To use the MongoDB sink, you need to install the required dependencies:

pip install quixstreams[mongodb]

How It Works

MongoDBSink is a streaming sink that publishes messages to MongoDB in batches.

There are a few different ways to handle/export them with MongoDBSink, but the most common (and default) approach is having a 1:1 correspondence between Kafka message key and document _id.

Regardless of approach, the following is always true:

  • The Kafka message value fields are dumped as whatever objects they are.
  • The sink ensures that the order of messages is preserved within each partition.
  • This means that messages are sent to MongoDB in the same order they are received from Kafka for each specific partition.

Export Behavior

How data is dumped with MongoDBSink primarily depends on two parameters: update_method and document_matcher.

Default: kafka key == MongoDB _id

The default document_matcher assumes the message key corresponds to an equivalently named document _id, so it attempts to match on that for updating.

If no such _id exists (and MongoDBSink has upsert=True), the document will instead be created with that _id.

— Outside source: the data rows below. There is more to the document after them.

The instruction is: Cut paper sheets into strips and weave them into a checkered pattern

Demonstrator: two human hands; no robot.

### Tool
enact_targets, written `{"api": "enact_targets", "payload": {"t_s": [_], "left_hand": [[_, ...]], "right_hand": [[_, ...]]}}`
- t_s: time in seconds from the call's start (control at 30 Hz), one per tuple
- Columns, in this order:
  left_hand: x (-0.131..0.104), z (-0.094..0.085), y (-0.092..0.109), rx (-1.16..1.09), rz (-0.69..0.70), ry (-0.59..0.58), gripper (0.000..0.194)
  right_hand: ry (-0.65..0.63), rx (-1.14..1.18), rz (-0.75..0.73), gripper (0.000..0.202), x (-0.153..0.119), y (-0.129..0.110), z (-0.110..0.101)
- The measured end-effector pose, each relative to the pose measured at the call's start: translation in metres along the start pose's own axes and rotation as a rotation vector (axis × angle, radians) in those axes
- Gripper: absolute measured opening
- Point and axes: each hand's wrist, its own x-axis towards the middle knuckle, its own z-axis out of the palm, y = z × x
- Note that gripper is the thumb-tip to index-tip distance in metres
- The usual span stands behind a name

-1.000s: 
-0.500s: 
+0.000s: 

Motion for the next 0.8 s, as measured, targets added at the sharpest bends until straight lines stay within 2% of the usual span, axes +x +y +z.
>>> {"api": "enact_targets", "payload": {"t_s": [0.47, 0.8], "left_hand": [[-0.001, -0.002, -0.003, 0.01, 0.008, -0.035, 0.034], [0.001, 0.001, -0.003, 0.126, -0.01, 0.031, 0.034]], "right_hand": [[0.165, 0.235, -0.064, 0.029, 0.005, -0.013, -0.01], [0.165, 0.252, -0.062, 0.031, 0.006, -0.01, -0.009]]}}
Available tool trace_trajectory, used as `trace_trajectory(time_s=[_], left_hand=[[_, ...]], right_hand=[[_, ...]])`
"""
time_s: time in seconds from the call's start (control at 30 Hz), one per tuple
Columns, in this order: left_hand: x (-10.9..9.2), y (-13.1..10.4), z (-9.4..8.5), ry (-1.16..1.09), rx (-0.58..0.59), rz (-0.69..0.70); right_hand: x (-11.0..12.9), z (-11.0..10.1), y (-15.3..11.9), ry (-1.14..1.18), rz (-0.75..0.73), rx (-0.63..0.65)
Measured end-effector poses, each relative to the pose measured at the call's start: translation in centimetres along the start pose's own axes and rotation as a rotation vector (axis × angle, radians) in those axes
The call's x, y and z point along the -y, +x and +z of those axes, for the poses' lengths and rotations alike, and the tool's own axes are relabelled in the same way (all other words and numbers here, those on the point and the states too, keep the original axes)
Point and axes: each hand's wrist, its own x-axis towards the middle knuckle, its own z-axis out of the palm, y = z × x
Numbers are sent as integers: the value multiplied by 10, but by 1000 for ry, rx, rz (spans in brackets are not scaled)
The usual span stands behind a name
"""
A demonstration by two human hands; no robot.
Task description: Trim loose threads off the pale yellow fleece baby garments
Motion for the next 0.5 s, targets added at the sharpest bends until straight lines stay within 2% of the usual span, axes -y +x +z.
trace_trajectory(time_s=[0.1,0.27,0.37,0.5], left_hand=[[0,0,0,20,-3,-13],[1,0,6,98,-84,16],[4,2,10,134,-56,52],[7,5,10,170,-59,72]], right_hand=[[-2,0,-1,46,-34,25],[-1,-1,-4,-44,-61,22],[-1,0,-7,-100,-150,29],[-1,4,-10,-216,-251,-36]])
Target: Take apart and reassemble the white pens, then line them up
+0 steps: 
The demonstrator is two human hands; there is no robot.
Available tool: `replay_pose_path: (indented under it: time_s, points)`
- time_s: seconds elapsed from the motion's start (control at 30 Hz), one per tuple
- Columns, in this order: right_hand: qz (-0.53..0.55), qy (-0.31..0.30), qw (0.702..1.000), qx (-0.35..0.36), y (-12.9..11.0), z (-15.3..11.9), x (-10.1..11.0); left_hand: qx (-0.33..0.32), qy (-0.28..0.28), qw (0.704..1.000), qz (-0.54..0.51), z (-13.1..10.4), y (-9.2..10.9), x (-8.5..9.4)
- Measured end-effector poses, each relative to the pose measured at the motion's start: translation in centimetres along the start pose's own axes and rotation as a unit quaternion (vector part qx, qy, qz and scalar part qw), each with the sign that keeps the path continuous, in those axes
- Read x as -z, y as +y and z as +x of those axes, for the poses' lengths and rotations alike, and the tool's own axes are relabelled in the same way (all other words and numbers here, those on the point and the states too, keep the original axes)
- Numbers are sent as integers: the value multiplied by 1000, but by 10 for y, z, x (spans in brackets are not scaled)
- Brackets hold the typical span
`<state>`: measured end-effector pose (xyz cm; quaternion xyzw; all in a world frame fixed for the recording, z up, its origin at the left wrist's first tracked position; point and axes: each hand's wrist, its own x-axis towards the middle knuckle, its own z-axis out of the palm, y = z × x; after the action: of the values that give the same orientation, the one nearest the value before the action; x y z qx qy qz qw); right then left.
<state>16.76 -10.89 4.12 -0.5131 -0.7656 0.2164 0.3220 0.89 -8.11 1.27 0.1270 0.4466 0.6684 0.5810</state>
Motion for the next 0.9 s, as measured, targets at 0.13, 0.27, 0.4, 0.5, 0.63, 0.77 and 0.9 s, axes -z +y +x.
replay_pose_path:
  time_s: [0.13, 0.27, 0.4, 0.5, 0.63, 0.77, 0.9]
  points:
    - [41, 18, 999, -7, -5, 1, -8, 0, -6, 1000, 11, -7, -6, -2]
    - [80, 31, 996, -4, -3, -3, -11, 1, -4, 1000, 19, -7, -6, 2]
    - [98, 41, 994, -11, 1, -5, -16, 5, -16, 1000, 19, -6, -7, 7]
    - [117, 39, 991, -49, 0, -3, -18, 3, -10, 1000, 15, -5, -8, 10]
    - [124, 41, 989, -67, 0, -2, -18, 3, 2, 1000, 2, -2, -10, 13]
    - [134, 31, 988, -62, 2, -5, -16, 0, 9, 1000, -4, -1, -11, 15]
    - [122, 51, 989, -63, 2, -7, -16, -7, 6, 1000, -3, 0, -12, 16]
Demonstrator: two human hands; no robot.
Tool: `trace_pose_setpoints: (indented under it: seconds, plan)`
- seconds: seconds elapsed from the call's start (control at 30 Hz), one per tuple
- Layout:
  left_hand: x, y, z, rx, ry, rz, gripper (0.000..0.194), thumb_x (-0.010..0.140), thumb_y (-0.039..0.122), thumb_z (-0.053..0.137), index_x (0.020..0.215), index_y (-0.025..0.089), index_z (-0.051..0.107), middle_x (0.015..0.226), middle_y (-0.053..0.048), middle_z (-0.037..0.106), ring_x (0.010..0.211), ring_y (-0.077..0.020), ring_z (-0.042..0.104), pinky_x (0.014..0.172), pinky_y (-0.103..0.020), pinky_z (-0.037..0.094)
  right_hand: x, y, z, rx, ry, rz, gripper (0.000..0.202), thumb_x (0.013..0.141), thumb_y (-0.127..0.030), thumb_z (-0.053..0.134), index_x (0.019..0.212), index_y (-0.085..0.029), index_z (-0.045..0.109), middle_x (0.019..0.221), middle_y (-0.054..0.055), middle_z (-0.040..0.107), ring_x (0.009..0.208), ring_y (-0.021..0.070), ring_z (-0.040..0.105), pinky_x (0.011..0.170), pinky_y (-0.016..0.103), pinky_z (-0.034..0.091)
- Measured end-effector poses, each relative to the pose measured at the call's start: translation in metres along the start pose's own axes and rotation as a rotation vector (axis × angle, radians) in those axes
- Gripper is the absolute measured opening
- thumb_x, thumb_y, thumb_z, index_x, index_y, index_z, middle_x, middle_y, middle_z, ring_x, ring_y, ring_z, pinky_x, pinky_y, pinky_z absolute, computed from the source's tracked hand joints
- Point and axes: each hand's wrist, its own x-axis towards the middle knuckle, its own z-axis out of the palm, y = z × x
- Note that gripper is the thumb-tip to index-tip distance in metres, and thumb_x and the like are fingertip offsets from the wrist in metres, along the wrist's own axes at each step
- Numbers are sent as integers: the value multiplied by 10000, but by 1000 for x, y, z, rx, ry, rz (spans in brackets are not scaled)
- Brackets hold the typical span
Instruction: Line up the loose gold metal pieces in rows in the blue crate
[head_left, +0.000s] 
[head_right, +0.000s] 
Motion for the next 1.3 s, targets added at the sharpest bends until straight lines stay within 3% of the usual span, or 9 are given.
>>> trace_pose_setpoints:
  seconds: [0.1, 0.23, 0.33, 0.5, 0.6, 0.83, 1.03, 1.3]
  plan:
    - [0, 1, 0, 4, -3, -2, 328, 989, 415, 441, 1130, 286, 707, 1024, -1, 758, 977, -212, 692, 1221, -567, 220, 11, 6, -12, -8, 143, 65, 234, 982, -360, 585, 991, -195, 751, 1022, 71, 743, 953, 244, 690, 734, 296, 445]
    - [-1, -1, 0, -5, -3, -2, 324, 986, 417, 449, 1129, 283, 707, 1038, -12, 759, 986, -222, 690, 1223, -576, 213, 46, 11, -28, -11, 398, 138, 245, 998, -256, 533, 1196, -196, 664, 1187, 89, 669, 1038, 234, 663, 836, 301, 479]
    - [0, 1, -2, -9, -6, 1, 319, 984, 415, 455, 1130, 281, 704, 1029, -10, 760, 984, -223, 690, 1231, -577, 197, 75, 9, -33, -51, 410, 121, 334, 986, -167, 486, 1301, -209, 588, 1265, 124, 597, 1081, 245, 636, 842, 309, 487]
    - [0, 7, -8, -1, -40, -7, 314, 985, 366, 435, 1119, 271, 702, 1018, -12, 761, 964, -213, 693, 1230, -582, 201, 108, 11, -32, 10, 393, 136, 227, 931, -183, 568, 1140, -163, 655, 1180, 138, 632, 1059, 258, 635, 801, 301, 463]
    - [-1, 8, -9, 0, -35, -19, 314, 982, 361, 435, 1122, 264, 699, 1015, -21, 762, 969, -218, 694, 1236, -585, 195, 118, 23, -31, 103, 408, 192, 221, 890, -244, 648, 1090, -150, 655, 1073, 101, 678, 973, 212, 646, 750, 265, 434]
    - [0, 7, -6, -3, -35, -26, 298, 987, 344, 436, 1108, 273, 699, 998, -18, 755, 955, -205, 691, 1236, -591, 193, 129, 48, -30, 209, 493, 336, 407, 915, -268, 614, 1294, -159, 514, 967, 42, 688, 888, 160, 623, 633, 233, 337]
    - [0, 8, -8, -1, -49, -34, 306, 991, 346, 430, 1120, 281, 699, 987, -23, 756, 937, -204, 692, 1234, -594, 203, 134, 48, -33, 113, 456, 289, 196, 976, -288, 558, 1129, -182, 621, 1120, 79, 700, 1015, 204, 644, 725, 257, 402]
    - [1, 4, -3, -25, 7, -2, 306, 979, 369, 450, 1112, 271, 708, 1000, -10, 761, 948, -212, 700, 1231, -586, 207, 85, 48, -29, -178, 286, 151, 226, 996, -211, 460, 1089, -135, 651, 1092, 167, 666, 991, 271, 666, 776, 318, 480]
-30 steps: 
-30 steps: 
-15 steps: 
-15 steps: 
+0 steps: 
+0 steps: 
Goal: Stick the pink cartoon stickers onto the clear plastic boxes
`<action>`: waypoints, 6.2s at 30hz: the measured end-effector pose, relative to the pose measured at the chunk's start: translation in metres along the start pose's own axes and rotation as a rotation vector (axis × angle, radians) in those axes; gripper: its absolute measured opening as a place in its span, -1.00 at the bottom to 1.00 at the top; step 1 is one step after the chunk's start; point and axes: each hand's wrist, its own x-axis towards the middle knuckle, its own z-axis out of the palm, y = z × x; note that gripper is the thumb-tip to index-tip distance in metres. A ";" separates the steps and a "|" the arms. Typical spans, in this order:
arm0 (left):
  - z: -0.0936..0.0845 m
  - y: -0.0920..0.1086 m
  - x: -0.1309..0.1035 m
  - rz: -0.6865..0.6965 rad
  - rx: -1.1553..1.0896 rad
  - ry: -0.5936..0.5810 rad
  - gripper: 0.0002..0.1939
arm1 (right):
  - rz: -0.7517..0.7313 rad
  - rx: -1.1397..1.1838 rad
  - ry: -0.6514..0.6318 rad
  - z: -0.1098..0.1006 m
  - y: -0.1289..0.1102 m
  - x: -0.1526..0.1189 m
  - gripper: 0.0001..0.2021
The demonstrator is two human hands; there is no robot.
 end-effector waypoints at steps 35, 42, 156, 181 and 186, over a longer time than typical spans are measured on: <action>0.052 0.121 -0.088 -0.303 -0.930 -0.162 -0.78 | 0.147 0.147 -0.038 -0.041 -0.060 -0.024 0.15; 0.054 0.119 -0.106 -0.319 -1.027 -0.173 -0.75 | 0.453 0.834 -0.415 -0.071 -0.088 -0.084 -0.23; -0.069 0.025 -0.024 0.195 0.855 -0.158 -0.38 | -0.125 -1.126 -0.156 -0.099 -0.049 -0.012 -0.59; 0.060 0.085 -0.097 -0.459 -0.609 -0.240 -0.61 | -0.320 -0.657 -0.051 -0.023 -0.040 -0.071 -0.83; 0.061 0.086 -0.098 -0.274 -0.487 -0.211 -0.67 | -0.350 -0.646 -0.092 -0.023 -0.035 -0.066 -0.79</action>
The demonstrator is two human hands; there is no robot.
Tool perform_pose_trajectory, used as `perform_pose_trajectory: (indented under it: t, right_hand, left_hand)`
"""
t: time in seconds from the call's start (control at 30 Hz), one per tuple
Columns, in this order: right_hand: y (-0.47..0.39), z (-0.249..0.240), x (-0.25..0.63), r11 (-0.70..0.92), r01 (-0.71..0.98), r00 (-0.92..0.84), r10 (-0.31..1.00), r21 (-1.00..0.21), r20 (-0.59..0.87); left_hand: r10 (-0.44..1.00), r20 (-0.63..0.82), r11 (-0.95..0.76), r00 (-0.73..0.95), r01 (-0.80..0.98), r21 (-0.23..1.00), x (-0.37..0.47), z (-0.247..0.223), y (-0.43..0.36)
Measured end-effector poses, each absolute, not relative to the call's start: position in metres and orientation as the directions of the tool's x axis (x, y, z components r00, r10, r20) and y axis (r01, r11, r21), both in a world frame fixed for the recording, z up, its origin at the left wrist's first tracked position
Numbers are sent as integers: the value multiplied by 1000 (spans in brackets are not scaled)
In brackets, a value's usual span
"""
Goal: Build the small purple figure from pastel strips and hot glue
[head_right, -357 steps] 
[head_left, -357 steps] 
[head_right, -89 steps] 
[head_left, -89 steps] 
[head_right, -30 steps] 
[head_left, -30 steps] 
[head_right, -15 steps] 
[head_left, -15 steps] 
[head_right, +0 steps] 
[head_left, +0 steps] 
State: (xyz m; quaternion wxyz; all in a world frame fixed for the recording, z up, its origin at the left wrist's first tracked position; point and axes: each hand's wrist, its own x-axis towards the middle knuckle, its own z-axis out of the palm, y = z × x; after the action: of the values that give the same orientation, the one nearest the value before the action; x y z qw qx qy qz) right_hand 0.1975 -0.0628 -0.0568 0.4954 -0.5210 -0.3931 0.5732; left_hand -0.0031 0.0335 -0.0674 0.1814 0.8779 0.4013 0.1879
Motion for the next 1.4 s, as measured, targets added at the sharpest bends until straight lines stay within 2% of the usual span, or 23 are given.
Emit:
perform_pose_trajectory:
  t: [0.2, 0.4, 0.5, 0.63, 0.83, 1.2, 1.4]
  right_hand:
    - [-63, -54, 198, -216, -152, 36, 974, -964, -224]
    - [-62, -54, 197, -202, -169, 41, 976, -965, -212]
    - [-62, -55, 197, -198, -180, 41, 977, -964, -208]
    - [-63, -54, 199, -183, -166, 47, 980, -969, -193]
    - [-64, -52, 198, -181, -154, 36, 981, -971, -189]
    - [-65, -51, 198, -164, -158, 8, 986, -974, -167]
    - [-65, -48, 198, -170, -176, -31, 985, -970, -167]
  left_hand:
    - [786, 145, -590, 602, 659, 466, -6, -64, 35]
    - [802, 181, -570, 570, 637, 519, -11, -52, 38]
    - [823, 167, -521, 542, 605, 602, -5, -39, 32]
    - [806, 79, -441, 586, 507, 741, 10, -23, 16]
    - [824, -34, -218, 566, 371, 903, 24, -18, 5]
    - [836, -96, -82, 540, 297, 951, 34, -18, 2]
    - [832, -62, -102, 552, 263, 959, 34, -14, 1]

Also by default, only the fields present in the Kafka message will be updated in the document (update_method="UpdateOne").

However, you can do full document replacement/set by setting update_method="ReplaceOne", which will drop any fields that are not present in the message.

Using A Custom _id

A custom _id can be used by simply providing your own document_matcher to MongoDBSink (which should include {"_id": <YOUR_VALUE>}).

If no match is found (and assuming upsert=True), the document will instead be created with that _id.

If no document_matcher or _id specification is specified (and upsert=True), MongoDB will create a new document where _id will be assigned an ObjectID (default MongoDB behavior).

Example

from quixstreams.sinks.community.mongodb import MongoDBSink
from quixstreams.sinks.base.item import SinkItem

def match_on_last_name(batch_item: SinkItem):
    return {"_id": batch_item.value["name"]["last"]}

sink = MongoDBSink(
    ..., # other required stuff
    document_matcher=match_on_last_name,
)

Alternate behavior: pattern-based updates

The document_matcher can alternatively be used to match more than one document at a time; it simply has to return any valid MongoDB "query filter" (what is used by MongoDB's .find()).

This approach enables updating multiple documents from one message.

To accomplish this, you must additionally set update_method="UpdateMany", otherwise only the first encountered match will be updated.

If no match is made, it will instead create a new document with a random _id (assuming upsert=True) with the provided updates.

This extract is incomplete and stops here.